The 74th Filipino Academy of Movie Arts and Sciences (FAMAS) Awards is set to take place on October 27, 2026, at the Fiesta Pavilion of Manila Hotel in Manila, Philippines. It honors the best Filipino films released in 2025. On September 26, 2026, the official nominees are revealed on the FAMAS organization's official Facebook page by DJ Josa and FAMAS Best Supporting Actor winner, Johnrey Rivas. Two historical films received the most nominations (12): Caesar Soriano's In Thy Name, a film about the abduction of Fr. Rhoel Gallardo by the Abu Sayyaf militants, and Jerrold Tarog's Quezon, a biographical film about the rise of Philippine President Manuel L. Quezon.

For the second year in a row, a separate nomination and awards night are conferred for the best short-form films of 2025.
== Winners and nominees ==
=== Awards ===
Winners are listed first, highlighted in boldface.

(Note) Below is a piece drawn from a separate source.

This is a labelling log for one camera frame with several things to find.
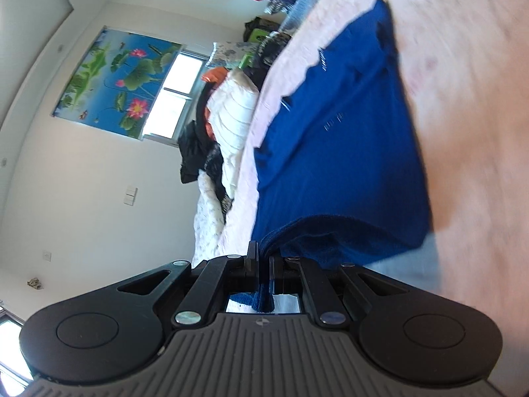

| Best Picture I'mPerfect; In Thy Name; Magellan; Quezon; Sunshine; ; | Best Director Antoinette Jadaone – Sunshine; Ceasar Soriano – In Thy Name; Jerrold Tarog – Quezon; Kip Oebanda – Bar Boys: After School; Sigrid Andrea Bernardo – I'mPerfect; ; |
| Best Actor Carlo Aquino – Bar Boys: After School as Erik Vincencio; Earl Jonathan Amaba – I'mPerfect as Jiro; Jericho Rosales – Quezon as President Manuel L. Quezon; McCoy de Leon – In Thy Name as Fr. Rhoel Gallardo; Piolo Pascual – Manila's Finest as Capt. Homer Magtibay; ; | Best Actress Angelica Panganiban – Unmarry as Celine Santos; Charo Santos – Only We Know as Betty; Krystel Go – I'mPerfect as Jessica; Maricel Soriano – Meet, Greet & Bye as Baby Lopez-Facundo; Maris Racal – Sunshine as Sunshine Francisco; ; |
| Best Supporting Actor JC de Vera – In Thy Name as Khadaffy Janjalani; Mon Confiado – Quezon as President Emilio Aguinaldo; Rico Blanco – Manila's Finest as Epifanio Javier; Tom Rodriguez – Unmarry as Stephen Alcaraz; Will Ashley – Bar Boys: After School as Arvin Asuncion; ; | Best Supporting Actress Elora Españo – In Thy Name as Lydda; Jennica Garcia – Sunshine as Geleen; Karylle Tatlonghari – Quezon as First Lady Aurora Quezon; Odette Khan – Bar Boys: After School as Justice Bing Hernandez; Rochelle Pangilinan – Child No. 82: Anak ni Boy Kana as Alicia; ; |
| Best Child Performer Annika Co – Sunshine as Bata; Lucas Andalio – Call Me Mother as Angelo "Angel" de Jesus; Zac Sibug – Unmarry as Elio; ; | Best Screenplay Bar Boys: After School; In Thy Name; Quezon; Sunshine; Unmarry; ; |
| Best Cinematography I'mPerfect; In Thy Name; Manila's Finest; Quezon; Sunshine; ; | Best Editing In Thy Name; Magellan; Manila's Finest; Quezon; Sunshine; ; |
| Best Production Design In Thy Name; Magellan; Manila's Finest; Quezon; Shake, Rattle & Roll: Evil Origins; ; | Best Sound Child No. 82: Anak ni Boy Kana; In Thy Name; Manila's Finest; Quezon; Sunshine; ; |
| Best Visual Effects Child No. 82: Anak ni Boy Kana; In Thy Name; KMJS' Gabi ng Lagim: The Movie; Quezon; Shake, Rattle & Roll: Evil Origins; ; | Best Score Call Me Mother; In Thy Name; Manila's Finest; Quezon; Song of the Fireflies; ; |

==FAMAS Short Film Festival winners==
The nomination night for the FAMAS Short Film Festival is set for October 9, 2026 with the awards night on November 11, 2026.